The second latex solution may be obtained by causing dispersion solvent and what remains of the latex to be mixed together. It is preferred that the solids concentration of the second latex solution be 10 mass % to 60 mass %, and more preferred that this be 20 mass % to 30 mass %.
Description with respect to a rubber composition manufacturing method and description with respect to a tire manufacturing method are omitted. This is because they were described at the first embodiment.
Working examples and the like which illustrate the constitution and effect of the present invention in specific terms are described below. The raw materials employed were as follows.
Natural rubber latex was collected, and in accordance with TABLE 1, the natural rubber latex and the carbon black slurry were mixed together, and formic acid was added to the liquid mixture to obtain a coagulum. A Model V-02 screw press (squeezer-type single-screw dewatering extruder) manufactured by Suehiro EPM Corporation was used to dry the coagulum until water content was not greater than 1.5% to manufacture a wet rubber masterbatch.

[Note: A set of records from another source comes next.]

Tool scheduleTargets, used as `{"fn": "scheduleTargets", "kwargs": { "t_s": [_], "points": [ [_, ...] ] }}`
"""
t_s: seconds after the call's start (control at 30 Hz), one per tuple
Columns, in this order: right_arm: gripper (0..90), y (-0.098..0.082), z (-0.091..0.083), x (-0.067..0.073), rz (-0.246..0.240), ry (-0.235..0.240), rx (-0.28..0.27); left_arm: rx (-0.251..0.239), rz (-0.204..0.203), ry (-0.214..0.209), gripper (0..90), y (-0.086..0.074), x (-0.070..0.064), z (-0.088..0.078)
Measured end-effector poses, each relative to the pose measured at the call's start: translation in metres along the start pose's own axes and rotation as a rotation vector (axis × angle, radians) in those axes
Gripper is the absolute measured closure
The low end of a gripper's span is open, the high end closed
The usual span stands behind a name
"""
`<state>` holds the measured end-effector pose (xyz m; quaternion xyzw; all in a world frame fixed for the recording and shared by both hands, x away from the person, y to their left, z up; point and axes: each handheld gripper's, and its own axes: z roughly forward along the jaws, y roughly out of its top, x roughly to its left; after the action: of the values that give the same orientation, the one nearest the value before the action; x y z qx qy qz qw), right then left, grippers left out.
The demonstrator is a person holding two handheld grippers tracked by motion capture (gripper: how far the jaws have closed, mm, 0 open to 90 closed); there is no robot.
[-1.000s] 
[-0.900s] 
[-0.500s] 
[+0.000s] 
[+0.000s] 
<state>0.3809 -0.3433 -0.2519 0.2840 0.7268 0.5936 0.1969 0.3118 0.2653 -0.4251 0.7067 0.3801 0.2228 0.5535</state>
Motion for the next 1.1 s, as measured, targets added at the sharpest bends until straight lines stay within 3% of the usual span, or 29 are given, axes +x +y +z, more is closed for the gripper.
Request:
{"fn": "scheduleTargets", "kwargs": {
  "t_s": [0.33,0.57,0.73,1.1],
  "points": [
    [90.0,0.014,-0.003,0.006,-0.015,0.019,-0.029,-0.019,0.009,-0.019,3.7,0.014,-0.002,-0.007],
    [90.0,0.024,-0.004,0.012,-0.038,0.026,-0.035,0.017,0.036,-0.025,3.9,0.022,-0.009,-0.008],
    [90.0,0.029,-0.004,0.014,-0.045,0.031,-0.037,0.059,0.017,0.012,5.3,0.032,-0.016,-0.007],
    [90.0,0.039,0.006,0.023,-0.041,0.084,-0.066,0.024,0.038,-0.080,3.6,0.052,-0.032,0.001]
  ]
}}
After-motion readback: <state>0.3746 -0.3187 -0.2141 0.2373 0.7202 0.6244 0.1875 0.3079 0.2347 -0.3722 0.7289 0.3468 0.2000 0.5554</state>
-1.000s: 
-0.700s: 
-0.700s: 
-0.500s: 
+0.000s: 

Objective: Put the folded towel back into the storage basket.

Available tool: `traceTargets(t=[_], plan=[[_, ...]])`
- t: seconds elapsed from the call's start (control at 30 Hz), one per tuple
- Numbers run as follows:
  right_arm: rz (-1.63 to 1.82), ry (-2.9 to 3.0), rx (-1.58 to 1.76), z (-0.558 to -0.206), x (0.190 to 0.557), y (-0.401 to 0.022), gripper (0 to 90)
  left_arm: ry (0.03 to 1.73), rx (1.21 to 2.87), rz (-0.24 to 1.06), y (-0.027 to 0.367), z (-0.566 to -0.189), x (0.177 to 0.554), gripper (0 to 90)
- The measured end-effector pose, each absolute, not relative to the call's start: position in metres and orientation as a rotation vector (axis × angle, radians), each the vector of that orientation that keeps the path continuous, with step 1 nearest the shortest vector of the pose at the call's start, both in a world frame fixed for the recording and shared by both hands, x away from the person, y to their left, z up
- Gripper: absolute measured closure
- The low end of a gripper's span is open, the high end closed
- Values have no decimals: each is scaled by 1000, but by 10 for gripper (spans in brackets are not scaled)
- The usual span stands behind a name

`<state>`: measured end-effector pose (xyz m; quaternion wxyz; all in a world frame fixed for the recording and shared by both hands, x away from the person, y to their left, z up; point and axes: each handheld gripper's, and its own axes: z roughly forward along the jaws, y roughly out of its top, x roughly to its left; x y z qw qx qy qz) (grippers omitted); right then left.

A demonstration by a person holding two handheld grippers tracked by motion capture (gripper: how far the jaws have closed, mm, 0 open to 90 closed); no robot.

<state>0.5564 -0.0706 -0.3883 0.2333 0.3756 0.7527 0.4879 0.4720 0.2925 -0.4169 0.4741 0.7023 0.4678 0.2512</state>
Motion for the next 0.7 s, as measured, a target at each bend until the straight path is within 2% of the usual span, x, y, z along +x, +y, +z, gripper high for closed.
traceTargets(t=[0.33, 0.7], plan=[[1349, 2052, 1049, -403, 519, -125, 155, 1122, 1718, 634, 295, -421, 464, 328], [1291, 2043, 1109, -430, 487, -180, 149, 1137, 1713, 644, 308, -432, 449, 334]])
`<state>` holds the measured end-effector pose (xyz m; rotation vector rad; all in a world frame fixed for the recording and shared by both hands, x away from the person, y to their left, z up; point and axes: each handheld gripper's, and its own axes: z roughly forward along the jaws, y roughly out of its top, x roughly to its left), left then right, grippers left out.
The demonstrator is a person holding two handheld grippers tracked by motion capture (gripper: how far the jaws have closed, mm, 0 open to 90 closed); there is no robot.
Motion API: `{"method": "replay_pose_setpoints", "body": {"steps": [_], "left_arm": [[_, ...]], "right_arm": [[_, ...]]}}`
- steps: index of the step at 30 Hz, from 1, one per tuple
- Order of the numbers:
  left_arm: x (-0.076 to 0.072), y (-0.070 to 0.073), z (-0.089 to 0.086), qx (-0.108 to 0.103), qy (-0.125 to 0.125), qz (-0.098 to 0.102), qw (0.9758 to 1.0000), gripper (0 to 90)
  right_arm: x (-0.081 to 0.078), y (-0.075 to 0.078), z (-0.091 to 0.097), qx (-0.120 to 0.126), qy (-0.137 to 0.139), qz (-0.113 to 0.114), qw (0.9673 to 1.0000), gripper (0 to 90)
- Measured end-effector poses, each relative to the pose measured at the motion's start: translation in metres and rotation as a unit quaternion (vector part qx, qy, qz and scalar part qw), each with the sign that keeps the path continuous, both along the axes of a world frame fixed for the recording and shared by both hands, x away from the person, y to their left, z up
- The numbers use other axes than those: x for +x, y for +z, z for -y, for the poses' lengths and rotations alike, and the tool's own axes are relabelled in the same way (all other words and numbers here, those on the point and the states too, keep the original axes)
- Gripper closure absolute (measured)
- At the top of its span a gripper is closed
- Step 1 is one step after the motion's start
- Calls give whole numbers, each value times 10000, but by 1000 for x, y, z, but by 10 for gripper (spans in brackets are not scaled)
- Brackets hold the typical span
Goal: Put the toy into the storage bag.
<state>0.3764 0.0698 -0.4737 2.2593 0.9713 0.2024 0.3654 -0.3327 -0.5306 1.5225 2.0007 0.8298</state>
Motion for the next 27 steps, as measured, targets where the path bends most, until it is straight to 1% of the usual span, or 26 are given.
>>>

The respective compounding ingredients were blended in amounts as listed at TABLE 1, and a Model B Banbury mixer manufactured by Kobe Steel, Ltd., was used to knead these together to manufacture a rubber composition.
Natural rubber latex was collected, DAP as a fraction of the total weight of the natural rubber latex was added in the amount shown at TABLE 1, and the magnesium phosphate which precipitated was removed therefrom to obtain a liquid supernatant. Formic acid was added to the liquid supernatant to obtain a coagulum. A Model V-02 screw press (squeezer-type single-screw dewatering extruder) manufactured by Suehiro EPM Corporation was used to dry the coagulum until water content was not greater than 1.5% to manufacture natural rubber.
The respective compounding ingredients were blended in amounts as listed at TABLE 1, and a Model B Banbury mixer manufactured by Kobe Steel, Ltd., was used to knead these together to manufacture a rubber composition.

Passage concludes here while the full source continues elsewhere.